Though a sacred space to Roman Catholics, the Oratory, in the spirit of its founder, opens its doors to anyone of any religion or belief system, welcoming two million people a year to spiritual sanctuary as well as secular delight in the form of several architectural highlights, including its Italian Renaissance style basilica. Its dome is the third largest of its kind in the world after St. Peter's in Rome and a St. Peter's tribute in Ivory Coast. And at 124 meters (over 406 feet) high, the St. Joseph's Oratory's Basilica is also taller than comparable structures, including St. Patrick's in New York, St. Paul's in London and Notre-Dame in Paris. The Oratory even trumps the cityscape: resting on a mountainside, St. Joseph's Oratory cross represents the highest point in Montreal at 263 meters above sea level. That's higher than Mount Royal's three peaks.
St. Joseph's Oratory Founder: The Miracle Man of Montreal
Founded by a low-ranking, uneducated orphan linked to thousands of spontaneous healings and unexplained phenomena from 1875 through to his death in 1937, the miracle man of Montreal, better known as Brother André, didn't live to see the St. Joseph's Oratory's completion in 1967, a posthumous thirty years later. But his spirit lives on throughout the grounds as do his remains, with his heart embalmed and encased in glass in the oratory museum and his tomb on display amidst the Votive Chapel's 10,000 vigil candles. Evidence of Brother André's Vatican-endorsed miracles, in the form of abandoned crutches and wheelchairs which belonged to people who were reportedly cured, is scattered throughout the oratory's attractions.
St. Joseph's Oratory Observation Centre: One of a Kind in Montreal
Expected to be completed in 2013, an observation centre is being constructed atop the Oratory’s Basilica dome, offering the highest and only 360º panoramic view of Mount Royal, Montreal and its surroundings. On a clear day, visitors can expect to see as far northwest as the Laurentians and a peek southwards will reveal the U.S. border. In the meantime, visitors can enjoy a northwest view of Montreal on the oratory's terrace.

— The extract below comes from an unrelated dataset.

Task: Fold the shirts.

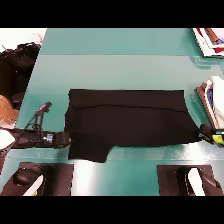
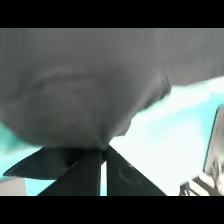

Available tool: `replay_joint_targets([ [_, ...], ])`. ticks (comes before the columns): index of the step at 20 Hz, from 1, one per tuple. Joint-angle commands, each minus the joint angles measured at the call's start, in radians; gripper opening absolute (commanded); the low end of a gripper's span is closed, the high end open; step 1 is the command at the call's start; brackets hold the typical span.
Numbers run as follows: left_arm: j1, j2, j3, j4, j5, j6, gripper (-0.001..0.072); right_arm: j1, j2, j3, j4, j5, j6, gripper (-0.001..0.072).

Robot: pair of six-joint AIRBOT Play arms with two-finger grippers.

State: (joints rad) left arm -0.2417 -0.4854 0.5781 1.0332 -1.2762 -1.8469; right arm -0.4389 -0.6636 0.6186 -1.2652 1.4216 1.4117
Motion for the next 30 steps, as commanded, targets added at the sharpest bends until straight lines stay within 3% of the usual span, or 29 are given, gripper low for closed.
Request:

Planning to drop by? Find out what you need to know about visiting the St. Joseph's Oratory, a roughly two to three-hour activity that will set you back $5 for parking (free on Sundays, for those attending mass and for those visiting to engage in prayer), $4 for access to the grounds' museum (less for seniors, students and kids) and $2 for a detailed guidebook. However, visiting won't cost you a penny if you skip the museum and pick up the free guide sheet listing the Oratory's other main attractions. Site is wheelchair accessible. Donations welcomed.